**What the task asks:**
How many lines in the records below contain the word "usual"? Reply with the number alone.

(Stored items)
===============

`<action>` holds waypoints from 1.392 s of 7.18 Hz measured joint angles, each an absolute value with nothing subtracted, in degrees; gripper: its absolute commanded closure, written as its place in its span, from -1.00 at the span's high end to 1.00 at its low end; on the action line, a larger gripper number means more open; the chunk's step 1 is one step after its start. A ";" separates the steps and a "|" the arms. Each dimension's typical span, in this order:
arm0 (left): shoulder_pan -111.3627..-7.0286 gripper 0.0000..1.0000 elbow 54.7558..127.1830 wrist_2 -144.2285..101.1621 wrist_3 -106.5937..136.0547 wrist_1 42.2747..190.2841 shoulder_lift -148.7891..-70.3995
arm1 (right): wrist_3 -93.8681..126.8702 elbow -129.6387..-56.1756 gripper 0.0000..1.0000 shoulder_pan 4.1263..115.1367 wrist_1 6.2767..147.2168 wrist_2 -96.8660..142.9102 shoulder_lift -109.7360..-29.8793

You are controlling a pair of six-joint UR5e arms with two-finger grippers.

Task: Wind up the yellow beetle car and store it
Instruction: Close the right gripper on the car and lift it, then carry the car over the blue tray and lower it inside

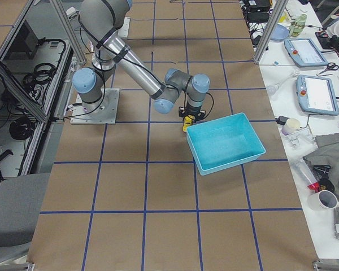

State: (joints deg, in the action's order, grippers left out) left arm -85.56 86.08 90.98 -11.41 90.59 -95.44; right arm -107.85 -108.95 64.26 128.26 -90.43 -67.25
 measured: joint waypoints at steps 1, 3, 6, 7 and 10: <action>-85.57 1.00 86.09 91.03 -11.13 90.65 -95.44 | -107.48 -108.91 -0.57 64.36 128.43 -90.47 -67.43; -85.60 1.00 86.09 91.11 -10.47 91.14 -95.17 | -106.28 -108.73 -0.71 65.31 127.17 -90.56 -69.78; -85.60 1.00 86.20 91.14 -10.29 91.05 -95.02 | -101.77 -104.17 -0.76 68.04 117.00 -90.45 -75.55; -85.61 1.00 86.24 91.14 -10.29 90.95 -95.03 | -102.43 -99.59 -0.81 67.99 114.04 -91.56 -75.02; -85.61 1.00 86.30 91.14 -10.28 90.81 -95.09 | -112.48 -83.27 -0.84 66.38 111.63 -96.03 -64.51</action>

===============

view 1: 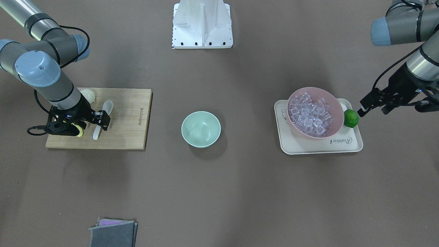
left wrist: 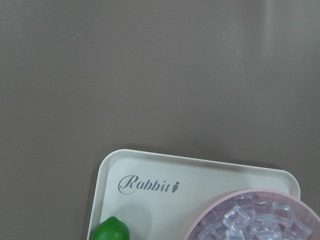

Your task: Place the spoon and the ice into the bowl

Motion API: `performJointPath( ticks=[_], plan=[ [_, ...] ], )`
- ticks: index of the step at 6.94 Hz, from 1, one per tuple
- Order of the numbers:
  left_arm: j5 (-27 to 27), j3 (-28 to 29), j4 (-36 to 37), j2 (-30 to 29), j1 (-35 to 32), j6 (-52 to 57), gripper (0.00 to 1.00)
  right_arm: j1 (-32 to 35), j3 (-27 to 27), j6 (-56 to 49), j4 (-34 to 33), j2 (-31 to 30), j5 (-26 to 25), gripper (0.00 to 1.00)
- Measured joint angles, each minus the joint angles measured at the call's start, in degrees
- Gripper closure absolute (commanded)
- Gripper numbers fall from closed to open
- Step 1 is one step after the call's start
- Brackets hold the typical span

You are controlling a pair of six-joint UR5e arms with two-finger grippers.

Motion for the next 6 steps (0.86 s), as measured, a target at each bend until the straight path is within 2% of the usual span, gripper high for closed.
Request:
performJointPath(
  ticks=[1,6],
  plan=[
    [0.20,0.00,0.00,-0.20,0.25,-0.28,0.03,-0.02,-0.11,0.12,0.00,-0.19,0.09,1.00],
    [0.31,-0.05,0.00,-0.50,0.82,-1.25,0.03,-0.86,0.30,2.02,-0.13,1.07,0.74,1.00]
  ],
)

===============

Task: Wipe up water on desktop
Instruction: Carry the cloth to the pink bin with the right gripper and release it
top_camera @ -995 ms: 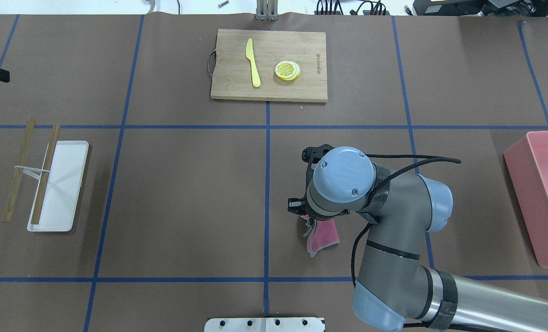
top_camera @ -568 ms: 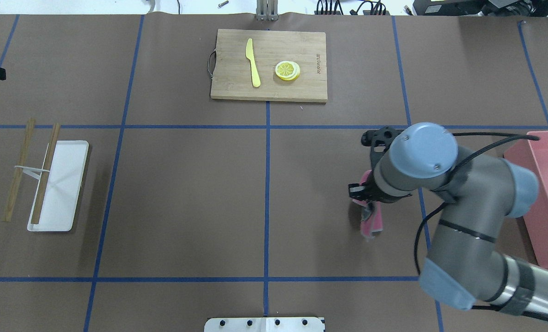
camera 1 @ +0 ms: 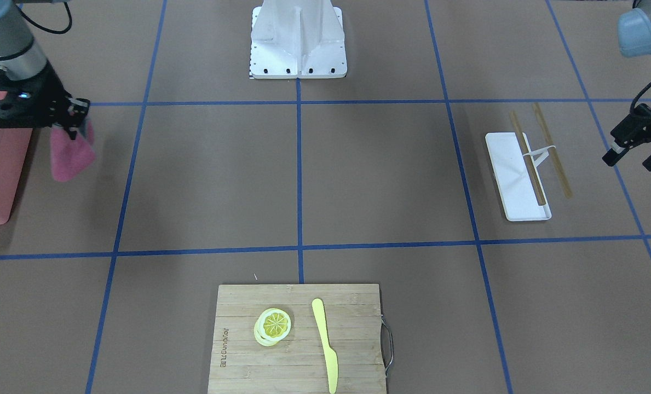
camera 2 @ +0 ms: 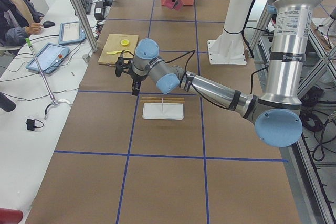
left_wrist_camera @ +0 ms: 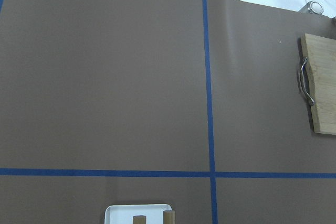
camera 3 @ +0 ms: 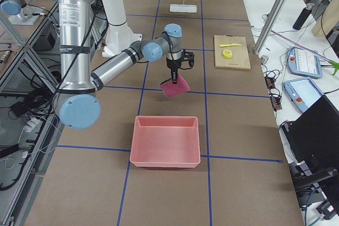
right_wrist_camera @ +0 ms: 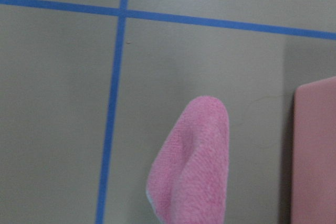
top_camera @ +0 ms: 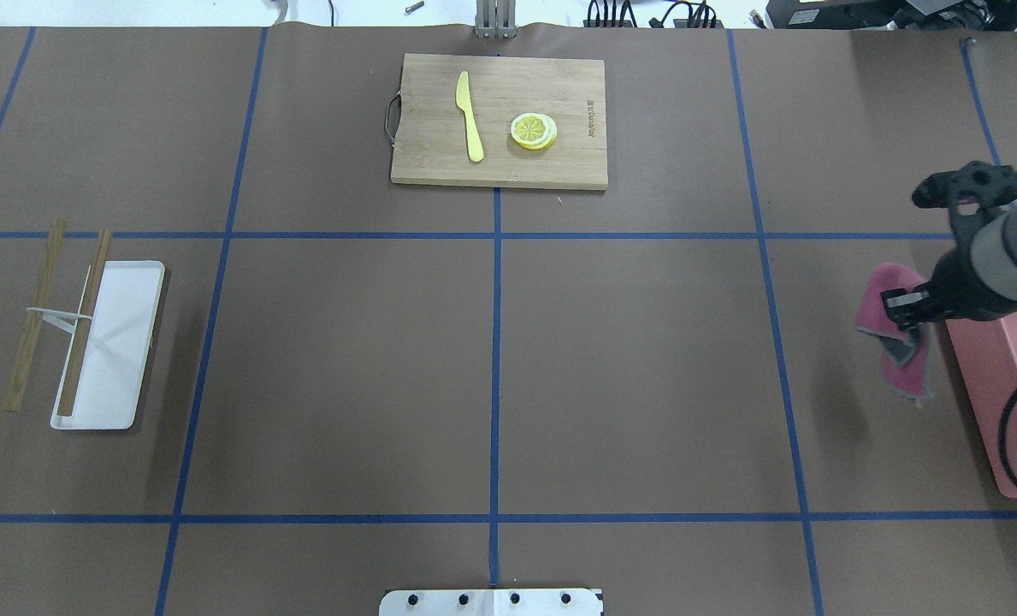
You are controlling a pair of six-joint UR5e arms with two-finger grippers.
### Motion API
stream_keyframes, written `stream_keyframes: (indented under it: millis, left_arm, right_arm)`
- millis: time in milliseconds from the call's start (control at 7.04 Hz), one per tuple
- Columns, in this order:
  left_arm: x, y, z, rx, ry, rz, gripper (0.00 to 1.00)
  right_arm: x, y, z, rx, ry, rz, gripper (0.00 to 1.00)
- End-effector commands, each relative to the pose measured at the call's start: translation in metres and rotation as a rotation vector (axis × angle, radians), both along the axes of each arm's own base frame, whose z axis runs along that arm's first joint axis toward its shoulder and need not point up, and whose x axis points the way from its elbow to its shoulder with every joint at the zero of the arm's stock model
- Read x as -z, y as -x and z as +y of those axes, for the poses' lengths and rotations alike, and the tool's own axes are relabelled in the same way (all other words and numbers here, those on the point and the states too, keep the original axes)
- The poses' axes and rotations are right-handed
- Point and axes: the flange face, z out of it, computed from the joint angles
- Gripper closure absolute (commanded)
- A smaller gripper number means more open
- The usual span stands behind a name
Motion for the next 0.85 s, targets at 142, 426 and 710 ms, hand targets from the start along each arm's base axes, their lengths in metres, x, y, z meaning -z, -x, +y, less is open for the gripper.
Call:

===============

**Solution:**
2